DIRECTIONS >> Although the data holds pictures, return only the lines from the one containing "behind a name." to the end, exactly, and without them.

DATA EXCERPT >>

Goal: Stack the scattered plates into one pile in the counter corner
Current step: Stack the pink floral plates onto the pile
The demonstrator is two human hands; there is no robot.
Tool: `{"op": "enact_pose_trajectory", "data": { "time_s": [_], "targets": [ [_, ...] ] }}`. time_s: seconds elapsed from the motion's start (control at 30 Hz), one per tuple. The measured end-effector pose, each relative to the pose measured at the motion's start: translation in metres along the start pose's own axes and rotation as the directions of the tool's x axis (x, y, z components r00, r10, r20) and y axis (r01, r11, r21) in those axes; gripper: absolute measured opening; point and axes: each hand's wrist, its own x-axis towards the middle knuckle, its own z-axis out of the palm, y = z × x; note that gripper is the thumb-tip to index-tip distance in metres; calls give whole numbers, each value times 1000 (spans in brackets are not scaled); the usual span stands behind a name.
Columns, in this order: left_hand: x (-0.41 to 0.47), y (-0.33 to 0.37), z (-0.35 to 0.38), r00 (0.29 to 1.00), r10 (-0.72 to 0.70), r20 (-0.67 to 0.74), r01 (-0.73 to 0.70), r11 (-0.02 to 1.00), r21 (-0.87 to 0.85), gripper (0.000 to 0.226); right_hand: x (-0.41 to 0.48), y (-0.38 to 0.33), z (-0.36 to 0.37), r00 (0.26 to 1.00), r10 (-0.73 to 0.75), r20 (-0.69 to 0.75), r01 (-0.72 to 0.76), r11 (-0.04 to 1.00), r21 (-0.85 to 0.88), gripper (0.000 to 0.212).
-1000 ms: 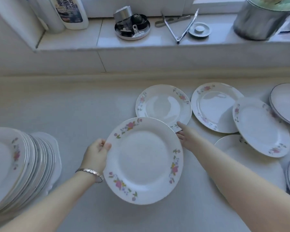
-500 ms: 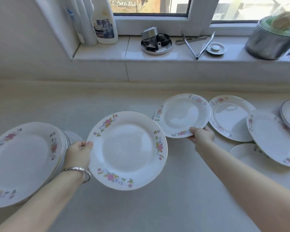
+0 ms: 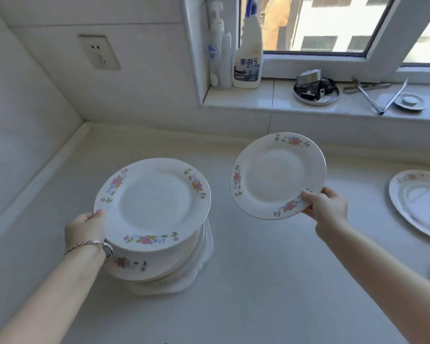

RESULT BELOW >>
Tool: `{"op": "enact_pose_trajectory", "data": { "time_s": [_], "targets": [ [_, ...] ] }}`. time_s: seconds elapsed from the motion's start (control at 30 Hz), one per tuple. The measured end-effector pose, each relative to the pose measured at the motion's start: translation in metres along the start pose's own axes and rotation as the directions of the tool's x axis (x, y, z components r00, r10, r20) and y axis (r01, r11, r21) in those axes; gripper: absolute measured opening; point and axes: each hand's wrist, its own x-axis towards the middle knuckle, its own z-axis out of the palm, y = z × x; note that gripper is the thumb-tip to index-tip distance in metres; calls give whole numbers, each value times 1000 (spans in brackets are not scaled); the usual span stands behind a name.
Columns, in this order: left_hand: x (-0.41 to 0.47), y (-0.33 to 0.37), z (-0.35 to 0.38), r00 (0.29 to 1.00), r10 (-0.72 to 0.70), r20 (-0.67 to 0.74), r01 (-0.73 to 0.70), r11 (-0.02 to 1.00), r21 (-0.87 to 0.85), gripper (0.000 to 0.226); right_hand: x (-0.41 to 0.48), y (-0.38 to 0.33), z (-0.36 to 0.37), r00 (0.26 to 1.00), r10 (-0.73 to 0.75), r20 (-0.69 to 0.75), r01 (-0.72 to 0.76), r11 (-0.04 to 1.00), r21 (-0.85 to 0.88), gripper (0.000 to 0.212).
-1000 ms: 
-500 ms: 
+0 ms: 

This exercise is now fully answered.